Return, from the material below, each line in which the word "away" is present.

(GIVEN INFORMATION):
▼▼▼

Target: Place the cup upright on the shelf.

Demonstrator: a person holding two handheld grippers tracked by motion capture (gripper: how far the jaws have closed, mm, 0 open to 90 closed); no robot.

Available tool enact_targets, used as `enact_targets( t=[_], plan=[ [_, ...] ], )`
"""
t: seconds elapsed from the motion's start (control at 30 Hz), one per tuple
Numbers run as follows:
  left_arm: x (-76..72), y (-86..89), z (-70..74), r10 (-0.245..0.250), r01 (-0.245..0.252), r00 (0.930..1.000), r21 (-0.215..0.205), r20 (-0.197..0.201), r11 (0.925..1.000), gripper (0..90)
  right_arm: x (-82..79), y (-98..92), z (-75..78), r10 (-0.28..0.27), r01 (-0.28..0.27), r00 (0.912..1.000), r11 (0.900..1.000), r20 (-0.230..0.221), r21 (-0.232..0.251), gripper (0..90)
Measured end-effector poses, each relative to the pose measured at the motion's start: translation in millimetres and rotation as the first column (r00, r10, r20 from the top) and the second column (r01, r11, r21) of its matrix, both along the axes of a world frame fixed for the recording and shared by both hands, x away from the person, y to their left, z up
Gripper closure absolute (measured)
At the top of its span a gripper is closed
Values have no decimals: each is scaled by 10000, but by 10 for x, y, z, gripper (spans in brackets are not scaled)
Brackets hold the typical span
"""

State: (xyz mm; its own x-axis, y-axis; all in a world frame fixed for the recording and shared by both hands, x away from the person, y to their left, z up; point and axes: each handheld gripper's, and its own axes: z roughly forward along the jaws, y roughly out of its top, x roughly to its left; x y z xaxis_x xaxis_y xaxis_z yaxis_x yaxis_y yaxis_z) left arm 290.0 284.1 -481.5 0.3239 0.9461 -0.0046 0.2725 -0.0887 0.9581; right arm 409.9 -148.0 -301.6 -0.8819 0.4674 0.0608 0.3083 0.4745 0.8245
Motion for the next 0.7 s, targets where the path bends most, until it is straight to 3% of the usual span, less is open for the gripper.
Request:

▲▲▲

(TASK ANSWER):
Measured end-effector poses, each relative to the pose measured at the motion's start: translation in millimetres and rotation as the first column (r00, r10, r20 from the top) and the second column (r01, r11, r21) of its matrix, both along the axes of a world frame fixed for the recording and shared by both hands, x away from the person, y to their left, z up
State: (xyz mm; its own x-axis, y-axis; all in a world frame fixed for the recording and shared by both hands, x away from the person, y to their left, z up; point and axes: each handheld gripper's, and its own axes: z roughly forward along the jaws, y roughly out of its top, x roughly to its left; x y z xaxis_x xaxis_y xaxis_z yaxis_x yaxis_y yaxis_z) left arm 290.0 284.1 -481.5 0.3239 0.9461 -0.0046 0.2725 -0.0887 0.9581; right arm 409.9 -148.0 -301.6 -0.8819 0.4674 0.0608 0.3083 0.4745 0.8245

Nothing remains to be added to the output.